After 18 months of treatment, there was a significant difference in the number of vaso-occlusive crises between the hydroxycarbamide group and placebo group, mean difference -9.60 (95% CI -10.86 to -8.34) (p<0.00001). There was also significant difference between the hydroxycarbamide group and placebo groups in the number of blood transfusions, mean difference -1.85 (95% CI -2.18 to -1.52) (p<0.00001), in the number of hospitalisations, mean difference -8.89 (95% CI -10.04 to -7.74) (p<0.00001), and the duration of hospitalisation, mean difference -4.00 days (95% CI -4.87 to -3.13) (p<0.00001). Results are presented in Table 4.
The study also showed a statistically significant increase in HbF and Hb levels and a decrease in haemolytic markers in the groups treated with hydroxycarbamide.

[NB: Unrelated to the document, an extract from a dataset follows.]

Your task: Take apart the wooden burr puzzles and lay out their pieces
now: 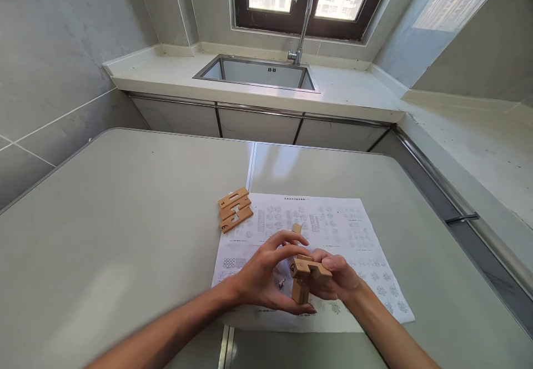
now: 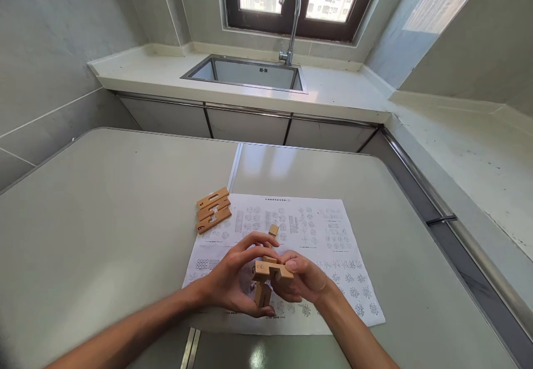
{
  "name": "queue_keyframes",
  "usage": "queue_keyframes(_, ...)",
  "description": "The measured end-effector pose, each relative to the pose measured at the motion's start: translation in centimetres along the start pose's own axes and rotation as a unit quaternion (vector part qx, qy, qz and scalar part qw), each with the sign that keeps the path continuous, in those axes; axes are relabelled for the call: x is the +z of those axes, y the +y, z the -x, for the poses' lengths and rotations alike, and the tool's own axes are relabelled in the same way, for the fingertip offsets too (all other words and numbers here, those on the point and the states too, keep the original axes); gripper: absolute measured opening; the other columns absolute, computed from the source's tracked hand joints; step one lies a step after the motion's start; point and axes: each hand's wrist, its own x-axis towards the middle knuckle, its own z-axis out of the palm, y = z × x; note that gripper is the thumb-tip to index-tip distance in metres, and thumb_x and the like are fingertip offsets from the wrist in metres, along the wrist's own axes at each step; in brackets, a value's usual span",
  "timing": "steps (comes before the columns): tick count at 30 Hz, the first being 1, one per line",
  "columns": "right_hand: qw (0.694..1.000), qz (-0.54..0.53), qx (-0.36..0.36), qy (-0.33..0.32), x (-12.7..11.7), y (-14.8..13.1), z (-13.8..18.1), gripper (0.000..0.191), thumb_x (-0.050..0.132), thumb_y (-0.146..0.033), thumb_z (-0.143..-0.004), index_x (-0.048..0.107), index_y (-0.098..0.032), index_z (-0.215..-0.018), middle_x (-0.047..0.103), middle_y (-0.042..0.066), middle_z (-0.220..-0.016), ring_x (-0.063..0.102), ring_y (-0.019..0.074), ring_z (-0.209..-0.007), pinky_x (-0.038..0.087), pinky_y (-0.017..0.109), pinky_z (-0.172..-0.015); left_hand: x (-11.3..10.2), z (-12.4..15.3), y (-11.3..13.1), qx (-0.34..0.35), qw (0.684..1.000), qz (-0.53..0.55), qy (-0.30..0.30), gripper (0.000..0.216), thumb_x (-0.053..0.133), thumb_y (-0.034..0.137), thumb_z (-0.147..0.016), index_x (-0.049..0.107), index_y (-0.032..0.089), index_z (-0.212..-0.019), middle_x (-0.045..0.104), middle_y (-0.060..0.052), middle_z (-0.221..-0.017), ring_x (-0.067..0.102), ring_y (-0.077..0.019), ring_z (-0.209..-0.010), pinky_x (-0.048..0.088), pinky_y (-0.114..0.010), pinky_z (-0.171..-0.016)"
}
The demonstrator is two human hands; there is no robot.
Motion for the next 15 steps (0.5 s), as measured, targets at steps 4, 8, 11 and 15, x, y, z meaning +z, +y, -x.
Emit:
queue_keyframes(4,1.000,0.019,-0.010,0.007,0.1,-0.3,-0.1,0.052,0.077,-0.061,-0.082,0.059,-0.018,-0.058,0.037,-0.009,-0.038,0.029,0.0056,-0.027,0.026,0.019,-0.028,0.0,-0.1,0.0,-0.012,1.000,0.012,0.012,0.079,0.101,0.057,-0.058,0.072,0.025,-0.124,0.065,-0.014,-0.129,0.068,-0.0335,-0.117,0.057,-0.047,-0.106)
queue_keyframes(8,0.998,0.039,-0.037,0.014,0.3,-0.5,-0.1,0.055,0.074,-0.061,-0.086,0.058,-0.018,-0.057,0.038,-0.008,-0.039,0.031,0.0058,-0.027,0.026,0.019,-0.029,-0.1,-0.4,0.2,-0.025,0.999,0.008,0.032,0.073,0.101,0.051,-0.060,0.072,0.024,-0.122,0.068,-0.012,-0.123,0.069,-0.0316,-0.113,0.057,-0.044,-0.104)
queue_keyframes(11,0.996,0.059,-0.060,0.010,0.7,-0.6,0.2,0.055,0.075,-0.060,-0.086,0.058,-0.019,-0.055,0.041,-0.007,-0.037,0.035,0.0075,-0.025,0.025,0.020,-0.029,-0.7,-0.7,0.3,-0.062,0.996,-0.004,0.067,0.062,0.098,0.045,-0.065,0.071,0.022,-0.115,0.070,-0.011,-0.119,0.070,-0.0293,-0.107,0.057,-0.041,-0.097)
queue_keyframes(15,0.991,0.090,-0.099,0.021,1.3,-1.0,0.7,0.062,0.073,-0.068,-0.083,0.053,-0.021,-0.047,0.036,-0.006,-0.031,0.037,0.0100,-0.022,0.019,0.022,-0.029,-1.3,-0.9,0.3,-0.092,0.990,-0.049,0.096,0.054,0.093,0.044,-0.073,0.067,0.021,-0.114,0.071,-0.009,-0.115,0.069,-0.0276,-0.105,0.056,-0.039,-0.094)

Table 4. Comparison of the Number of Clinical Events before and after Intervention in the Hydroxycarbamide and Placebo Groups:
| Hydroxycarbamide | Placebo | |||||
|---|---|---|---|---|---|---|
| Number of events / patient / year | Before | After 18 months | Before | After 18 months | P value1 | P value2 |
| Vaso-occlusive crises | 12.13 ± 8.56 | 0.6 ± 1.37 | 11.46 ± 3.01 | 10.2 ± 3.24 | 0.10 | <0.001 |
| Blood transfusions | 2.43 ± 0.69 | 0.13 ± 0.43 | 2.13 ± 0.98 | 1.98 ± 0.82 | 0.25 | <0.001 |
| Hospitalisations | 10.13 ± 6.56 | 0.70 ± 1.28 | 9.56 ± 2.91 | 9.59 ± 2.94 | <0.001 | |
1 P value is for comparison between hydroxycarbamide and placebo groups at baseline
2 P value is for comparison between hydroxycarbamide and placebo groups at 18 months
Transcranial Doppler (TCD) with Transfusions Changing to Hydroxycarbamide (TWiTCH) was an NHLBI-funded Phase III multicenter, randomized clinical trial comparing 24 months of standard treatment (monthly blood transfusions) to alternative treatment (hydroxycarbamide) in 121 children aged 4-16 years with Sickle Cell Disease and abnormal TCD velocities (≥ 200 cm/s) who had received at least 12 months of chronic transfusions and did not have severe vasculopathy, documented clinical stroke, or transient ischaemic attack.. The primary objective of this study was to examine if hydroxycarbamide could maintain TCD velocities after an initial period of transfusions as effectively as chronic blood transfusions.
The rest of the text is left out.